A French coastguard ship, "Jacques Oudart Fourmentin", approached the maritime boundary with Britain before turning around and heading back.
Minutes later, just over three kilometres (two miles) into British waters, a UK lifeboat arrived, took the migrants aboard and set course for the southeast English port of Dover.
For many in Britain, the scene unfolding in the soft dawn light is a source of frustration and anger: France appearing to escort migrants into UK waters, and a charity then picking them up.
"The French boat will have been following it for hours," said Matt Coker, the skipper of "Portia", a 11-metre (36-foot) boat chartered by AFP to see first-hand the near-daily routine in the Channel.
"They're picking it up a mile from the beach," he said of the French shadowing operation.
"It's had three-and-a-half hours to turn it around. I see it all the time -- the escorting -- and it annoys me."
To illustrate his point, Coker opened an app on his mobile phone showing the Fourmentin's hours-long path from near the French coastline to the maritime boundary where it left the small boat.
At a summit in Paris last month, British Prime Minister Rishi Sunak and French President Emmanuel Macron agreed a multi-million-pound pact designed to stop the illegal cross-Channel migration.
London will help pay for the deployment of hundreds of extra French law enforcement officers along its northern coast and for a detention centre there to cope with the number of migrants.
But on Wednesday, numerous UK border force and Royal National Lifeboat Institution (RNLI) vessels headed into one of the world's busiest shipping lanes following reports of multiple small boats bound for Britain. For now, at least, little appears to have changed.
The UK has been grappling with a surge in cross-Channel arrivals for around five years. In 2022, the numbers topped 45,000, increasing the country's asylum backlog.
Pledging to "stop the boats" this year, Sunak has unveiled draft legislation that would make such arrivals illegal and ineligible for asylum. Critics argue that will make Britain an international outlaw on refugee rights.
His government is also pressing ahead with controversial plans -- currently stalled by legal challenges -- to send thousands of asylum-seekers to Rwanda for processing and eventual resettlement there.
The latest cross-Channel journeys coincided with calm weather, but they follow weeks of stormy conditions that appear to have helped curb the number of arrivals so far this year.
The first three months of 2023 saw 3,793 migrants make the journey, 17 percent fewer than over the same period in 2022.
However, British border officials appeared prepared for Wednesday's increase, with a coastguard drone and aircraft visible in the skies above the grey waters.
Migrants could already be seen on Dover's dockside at dawn, after a Border Force vessel ventured out in the early hours.
The small boat witnessed by AFP arriving into British waters had eight men on board, all wearing coats, hats and bright orange life-jackets.
They initially waved at AFP photographers before motoring towards the RNLI lifeboat.
The lifeboat had radioed Coker minutes earlier to check on the welfare of the nearby migrants as the rescue vessel made its way at high speed from Dover.
Once it departed with the migrants aboard, another ship arrived to collect the discarded dinghy.

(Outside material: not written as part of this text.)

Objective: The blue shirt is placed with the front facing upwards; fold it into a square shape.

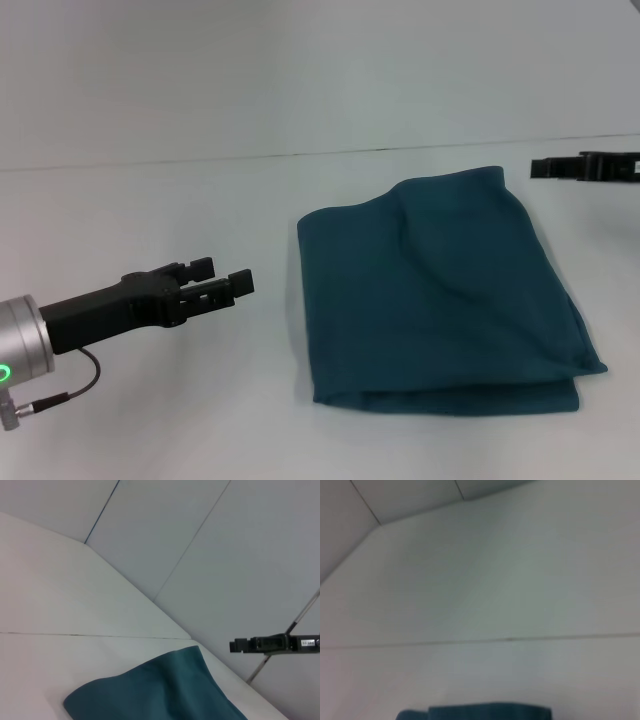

It could be heard on open-wave radio frequencies confirming that it was the 98th such small boat it had retrieved so far this year.
Coker, 43, is from a family of sailors who has been navigating the Channel for more than two decades. The migrants arriving over the past five or six years had changed, he said.
There used to be more families, sometimes with children, attempting the perilous crossing.
But as the route has become increasingly popular with economic migrants from Albania -- they made up around a third of arrivals last year -- the arrivals now are predominantly young men, he said.
As organised crime groups on both sides of the Channel have expanded their operations, the boats have become more uniform -- typically long, black dinghies.
But they are still ill-suited for making the treacherous crossing, which has claimed more than 50 lives since 2018.
"It's just a business now," concluded Coker.